One of the inherent problems with Lead Ads — for advertisers, not users — was that they kept users on Facebook. Without a landing page, form engagement wouldn’t contribute to website traffic, which allows marketers to create Website Custom Audiences.

Why was this important? It’s helpful to know whether a user clicked to open the form but didn’t submit or clicked and submitted. These actions could help the advertiser show the user a more relevant ad.

For example, when a user clicks and submits to register, they should be excluded from seeing that ad again. Additionally, you may want to show a different ad to a user who clicked and didn’t submit. Understanding that they got close to submitting, you could surface additional benefits or remind them that time is running out on signing up.

These are all things you can do with Website Custom Audiences when driving users to a landing page. Without that landing page, though, advertisers would appear to be limited.

The Lead Ad Form Engagement Custom Audience

Enter lead ad form custom audiences. Go to Audiences within your Ads Manager and click to create a Custom Audience.

Create Facebook Custom Audience

Select “Lead Form.”

Facebook Lead Form Custom AudienceHow to Create a Lead Ad Custom Audience

After going through the steps above, you are then given a dialog that looks like this…

Facebook Lead Form Custom Audience

First, indicate the lead form action that you want to isolate.

Facebook Lead Form Custom Audience

Following are your options:

  • Anyone who opened this form
  • People who opened but didn’t submit form
  • People who opened and submitted form

The first (“anyone who opened this form”) would be the largest audience, including both those who submitted and those who didn’t. This is the default. The second only includes those who didn’t submit and the third only includes those who did submit.

Select the number of days people will remain in your audience…

Facebook Lead Form Custom Audience

Note that the limit for this has always been 90 days. The tooltip contradicts this, indicating “No Time Frame Limit.” But, when I tried 120 days, I get an error…

Facebook Lead Form Custom Audience

When I click away, it defaults back to 90. For now, I’ll assume this is just a typo in documentation. But it could be a sign that this will be changing.

Let’s explain what that number means. This audience will only include someone who has engaged with your form during the past 90 days. That’s kind of annoying since Page Engagement Custom Audiences are 365 days and Website Custom Audiences use 180 days. The 90-day limit makes these audiences a bit less useful.
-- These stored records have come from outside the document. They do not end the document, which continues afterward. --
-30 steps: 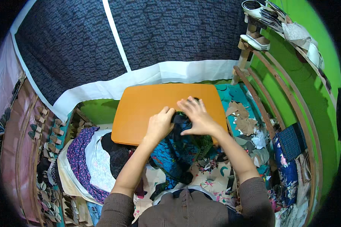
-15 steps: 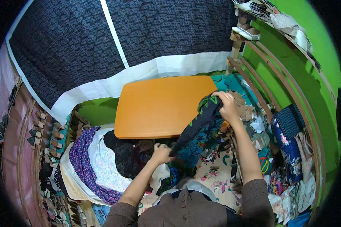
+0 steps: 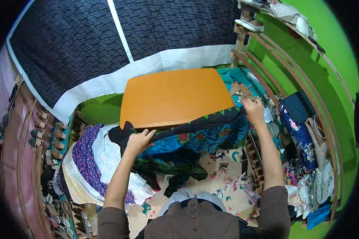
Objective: The recorder is seen folding different pieces of patterned fabric on a small table and then placing them on a shelf.
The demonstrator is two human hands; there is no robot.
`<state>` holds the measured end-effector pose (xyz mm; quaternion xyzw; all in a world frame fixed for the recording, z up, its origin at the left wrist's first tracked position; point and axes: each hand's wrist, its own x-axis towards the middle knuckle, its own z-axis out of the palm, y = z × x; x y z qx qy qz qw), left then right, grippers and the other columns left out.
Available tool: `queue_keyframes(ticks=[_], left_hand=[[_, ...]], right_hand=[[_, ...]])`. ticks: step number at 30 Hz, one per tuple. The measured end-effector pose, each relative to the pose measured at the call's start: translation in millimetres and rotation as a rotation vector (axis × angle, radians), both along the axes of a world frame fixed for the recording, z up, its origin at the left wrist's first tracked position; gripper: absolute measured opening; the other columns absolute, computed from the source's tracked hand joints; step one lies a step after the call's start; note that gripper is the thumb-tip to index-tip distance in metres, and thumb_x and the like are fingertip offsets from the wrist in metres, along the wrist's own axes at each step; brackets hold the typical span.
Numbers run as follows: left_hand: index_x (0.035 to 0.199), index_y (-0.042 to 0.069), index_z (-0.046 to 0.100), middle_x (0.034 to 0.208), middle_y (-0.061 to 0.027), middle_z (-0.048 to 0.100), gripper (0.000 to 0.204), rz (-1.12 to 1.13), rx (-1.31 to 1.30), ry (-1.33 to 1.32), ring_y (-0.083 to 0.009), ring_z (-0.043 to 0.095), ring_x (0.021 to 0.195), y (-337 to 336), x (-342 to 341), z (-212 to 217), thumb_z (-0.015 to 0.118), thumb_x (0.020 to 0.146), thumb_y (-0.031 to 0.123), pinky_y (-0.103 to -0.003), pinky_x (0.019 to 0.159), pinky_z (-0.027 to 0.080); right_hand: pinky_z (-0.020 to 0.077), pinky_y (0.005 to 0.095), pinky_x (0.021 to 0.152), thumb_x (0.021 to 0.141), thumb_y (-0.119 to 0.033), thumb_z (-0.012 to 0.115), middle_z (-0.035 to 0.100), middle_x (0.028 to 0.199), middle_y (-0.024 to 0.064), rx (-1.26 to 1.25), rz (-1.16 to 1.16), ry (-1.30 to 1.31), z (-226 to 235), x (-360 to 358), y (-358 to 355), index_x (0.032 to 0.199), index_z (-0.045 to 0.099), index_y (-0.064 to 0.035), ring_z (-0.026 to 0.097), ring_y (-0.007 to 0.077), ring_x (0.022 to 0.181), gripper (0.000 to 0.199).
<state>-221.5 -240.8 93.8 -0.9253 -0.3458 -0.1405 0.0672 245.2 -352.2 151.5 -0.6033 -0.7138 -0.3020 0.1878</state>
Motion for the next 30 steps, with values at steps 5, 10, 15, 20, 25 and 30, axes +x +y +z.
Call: queue_keyframes(ticks=[5,10,15,20,25,30], left_hand=[[0.097,0.01,0.061,0.084,-0.0103,0.063,0.033,0.432,0.011,-0.28,-0.0281,0.06,0.079,-21,-19,-15,0.056,0.065,0.007,-0.049,0.082,0.04],[0.105,0.002,0.052,0.089,-0.0311,0.057,0.033,0.491,-0.478,-0.473,-0.0459,0.054,0.087,-55,-33,-56,0.047,0.076,0.017,-0.048,0.077,0.044],[0.107,0.005,0.051,0.087,-0.0295,0.058,0.033,0.473,-0.713,-0.322,-0.045,0.055,0.087,-99,-18,-54,0.05,0.08,0.025,-0.048,0.075,0.043],[0.103,0.004,0.051,0.086,-0.0279,0.058,0.027,0.446,-0.482,-0.588,-0.0442,0.055,0.086,-79,15,-11,0.051,0.079,0.016,-0.046,0.073,0.044],[0.098,0.009,0.053,0.08,-0.02,0.06,0.024,0.375,-0.004,-0.337,-0.0382,0.059,0.076,6,52,57,0.058,0.075,0.015,-0.045,0.065,0.046],[0.094,0.013,0.052,0.077,-0.0105,0.059,0.022,0.156,0.403,-0.069,-0.0313,0.06,0.061,123,65,142,0.06,0.075,0.019,-0.04,0.049,0.048]], right_hand=[[0.0394,0.0386,0.071,0.066,0.001,0.053,0.057,0.074,0.0102,0.267,-0.037,0.047,31,9,-15,0.083,0.061,-0.008,0.056,0.0294,0.073,0.021],[0.0434,0.0427,0.076,0.068,0.001,0.048,0.06,0.092,0.0242,-0.485,-0.004,0.666,-18,46,-35,0.098,0.057,-0.0024,0.055,0.0401,0.091,0.031],[0.0441,0.0376,0.079,0.074,-0.017,0.06,0.062,0.097,0.0203,-1.091,-0.035,0.665,-56,71,-59,0.101,0.059,0.0006,0.058,0.0356,0.093,0.032],[0.0412,0.0247,0.075,0.074,-0.012,0.063,0.062,0.091,0.002,-1.276,0.12,1.219,-31,34,-35,0.1,0.06,-0.0005,0.051,0.0094,0.082,0.028],[0.0452,0.0242,0.074,0.076,-0.006,0.058,0.06,0.1,0.0014,-0.923,0.474,1.542,-11,40,28,0.112,0.055,-0.0018,0.055,0.0084,0.087,0.036],[0.0396,0.0258,0.088,0.083,-0.015,0.058,0.054,0.113,0.0069,-0.498,0.47,1.51,58,29,134,0.125,0.042,0.0031,0.051,0.0126,0.1,0.048]])
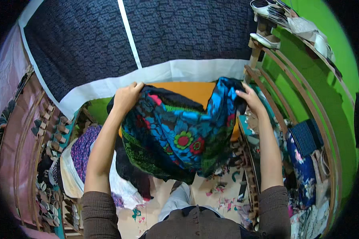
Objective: The recorder is seen folding different pieces of patterned fabric on a small table and then placing them on a shelf.
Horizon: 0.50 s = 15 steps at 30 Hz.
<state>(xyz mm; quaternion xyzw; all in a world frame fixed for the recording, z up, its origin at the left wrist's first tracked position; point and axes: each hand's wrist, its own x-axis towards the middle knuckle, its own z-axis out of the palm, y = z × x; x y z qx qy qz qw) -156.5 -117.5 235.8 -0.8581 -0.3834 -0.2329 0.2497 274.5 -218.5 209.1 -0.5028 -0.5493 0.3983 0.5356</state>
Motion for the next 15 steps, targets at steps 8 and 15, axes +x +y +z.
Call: queue_keyframes(ticks=[8,15], left_hand=[[0.093,0.014,0.049,0.072,-0.0103,0.056,0.014,0.176,0.052,0.016,-0.0275,0.062,0.059,198,38,-11,0.047,0.08,0.01,-0.038,0.048,0.048],[0.098,0.014,0.049,0.08,-0.0111,0.058,0.016,0.292,0.078,-0.091,-0.0296,0.062,0.064,336,64,30,0.046,0.083,0.013,-0.041,0.052,0.048]], right_hand=[[0.0199,0.0405,0.106,0.086,-0.008,0.046,0.033,0.138,0.0189,0.228,-0.333,-0.65,-23,22,192,0.137,0.028,-0.0047,0.028,0.0298,0.13,0.054],[0.0133,0.0481,0.107,0.088,-0.015,0.044,0.03,0.138,0.0218,0.393,-0.531,-0.938,10,50,298,0.137,0.025,-0.0002,0.024,0.0332,0.131,0.054]])
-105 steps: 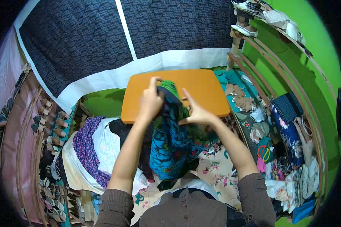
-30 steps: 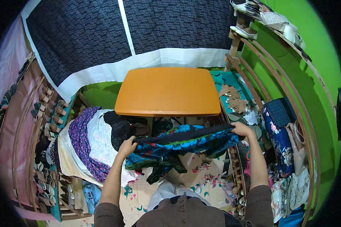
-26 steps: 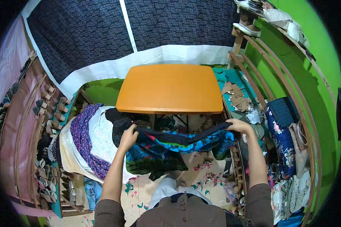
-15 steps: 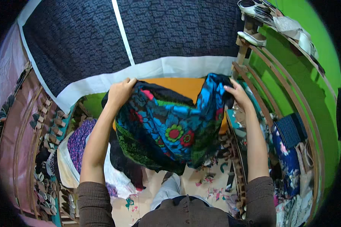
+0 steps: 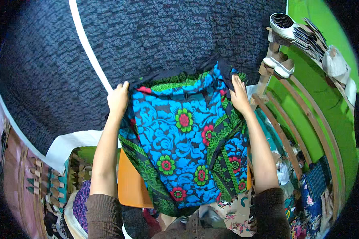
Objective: The recorder is seen folding different pieces of patterned fabric on a small table and then placing them on a shelf.
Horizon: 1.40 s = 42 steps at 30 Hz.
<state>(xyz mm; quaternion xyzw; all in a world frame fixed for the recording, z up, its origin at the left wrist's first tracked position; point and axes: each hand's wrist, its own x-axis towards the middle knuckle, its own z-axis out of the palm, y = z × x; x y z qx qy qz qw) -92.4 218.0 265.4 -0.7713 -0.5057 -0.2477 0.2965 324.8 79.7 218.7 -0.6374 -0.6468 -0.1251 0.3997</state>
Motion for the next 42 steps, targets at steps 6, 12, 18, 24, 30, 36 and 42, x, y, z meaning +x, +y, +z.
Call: queue_keyframes(ticks=[6,12,18,24,30,36,42], left_hand=[[0.099,0.008,0.053,0.085,-0.0175,0.062,0.023,0.048,-0.124,-0.346,-0.0352,0.062,0.072,63,40,-44,0.052,0.082,0.022,-0.046,0.063,0.049],[0.112,0.003,0.045,0.109,-0.0248,0.049,0.042,-0.107,-0.453,-0.668,-0.0418,0.051,0.098,93,31,-162,0.062,0.076,0.014,-0.044,0.081,0.044],[0.132,-0.002,0.028,0.133,-0.0266,0.027,0.073,-0.015,-0.63,-0.631,-0.0432,0.022,0.126,-64,40,-254,0.063,0.076,0.028,-0.058,0.101,0.015],[0.135,0.005,0.031,0.141,-0.0232,0.021,0.07,0.084,-0.966,-0.235,-0.0429,0.016,0.131,-238,26,-281,0.051,0.082,0.046,-0.067,0.097,0.009],[0.14,0.022,0.027,0.147,-0.0126,0.014,0.064,0.173,-0.902,-0.075,-0.0354,0.014,0.134,-191,44,-345,0.04,0.086,0.053,-0.067,0.098,0.006],[0.141,0.025,0.022,0.149,-0.0089,0.009,0.064,0.197,-0.942,-0.132,-0.0326,0.009,0.136,-107,40,-345,0.038,0.086,0.054,-0.065,0.1,0.004],[0.133,0.008,0.035,0.141,-0.0202,0.024,0.06,0.026,-0.791,-0.366,-0.0374,0.02,0.131,-136,20,-323,0.053,0.084,0.037,-0.057,0.104,0.011]], right_hand=[[0.011,0.0484,0.108,0.082,-0.042,0.053,0.027,0.139,0.0245,-0.067,-0.137,-0.153,-35,-1,57,0.135,0.023,0.0068,0.019,0.0332,0.133,0.078],[0.0117,0.0536,0.106,0.082,-0.05,0.049,0.022,0.141,0.0236,-0.731,0.061,-0.138,-153,-37,118,0.135,0.021,0.0062,0.015,0.0333,0.134,0.082],[0.0175,0.0609,0.1,0.082,-0.045,0.05,0.03,0.135,0.0257,-0.557,-0.138,-0.246,-259,-60,37,0.13,0.032,0.0032,0.026,0.0368,0.129,0.07],[0.0121,0.0688,0.095,0.084,-0.049,0.046,0.026,0.137,0.0253,-0.789,0.089,-0.105,-246,-134,-105,0.136,0.031,-0.0081,0.02,0.0441,0.129,0.068],[0.0107,0.0736,0.092,0.087,-0.048,0.043,0.024,0.14,0.0208,-0.873,0.083,-0.175,-283,-146,-86,0.137,0.031,-0.021,0.017,0.0434,0.13,0.058],[0.0104,0.0737,0.092,0.089,-0.045,0.041,0.023,0.142,0.0154,-0.828,0.011,-0.08,-289,-124,-23,0.136,0.032,-0.0236,0.014,0.0398,0.132,0.053],[0.0118,0.0645,0.1,0.085,-0.047,0.048,0.022,0.141,0.0198,-0.545,0.063,0.092,-276,-116,-62,0.138,0.026,-0.0104,0.019,0.0378,0.131,0.068]])
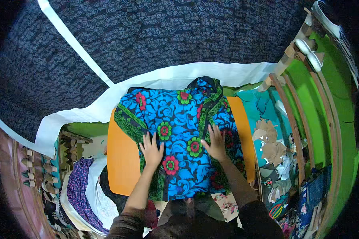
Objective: The recorder is seen folding different pieces of patterned fabric on a small table and then placing them on a shelf.
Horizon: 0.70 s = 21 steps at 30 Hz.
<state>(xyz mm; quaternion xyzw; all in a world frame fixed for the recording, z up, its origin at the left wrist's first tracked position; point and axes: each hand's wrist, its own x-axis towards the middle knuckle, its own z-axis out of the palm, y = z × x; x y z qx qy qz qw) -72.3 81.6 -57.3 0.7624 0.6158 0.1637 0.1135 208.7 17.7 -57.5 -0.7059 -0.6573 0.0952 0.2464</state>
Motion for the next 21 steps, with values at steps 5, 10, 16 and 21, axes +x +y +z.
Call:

Once you’ve selected your page, indicate which form(s) you want this audience based on. You can select one or multiple.

Facebook Lead Form Custom Audience

Name your audience and click “Create” and you’re done! It may take several hours to build, but you should be able to start using it nearly immediately.

How to Use These Audiences

Go ahead and create each audience for each form you have. You can certainly experiment with various durations if you want (especially if you want to create an Evergreen Campaign), but otherwise stick with the 90-day maximum.

Here are examples of how you might use these…

Anyone who opened this form

Since this is a larger audience, it may be one you could use for basic remarketing. All of these people engaged with your ad, so you may want to show them content related to that registration — regardless of whether or not they opted in.

People who opened but didn’t submit form

Consider this an “abandoned shopping cart” opportunity. Why didn’t they submit? Did they simply forget? Do they need more benefits before they submit? Do they need a sense of urgency? Create an ad based on one of these profiles.

People who opened and submitted form

An obvious opportunity is for up-sell. If someone registers for my Facebook Pixel Basics free video series, I’ll want to try to get them to sign up for the full Facebook Pixel Masterclass.

There’s another way that I use it, though. I hate waste. So when I promote a product or opt-in, I want to be sure to exclude those who already purchased or registered.

You can exclude Custom Audiences in your targeting. Previously, I would exclude the Website Custom Audience for the thank you page and the Email Custom Audience for the email address registered. But both of these were imperfect when using Lead Ads. This should provide a close-to 100% match for minimal waste.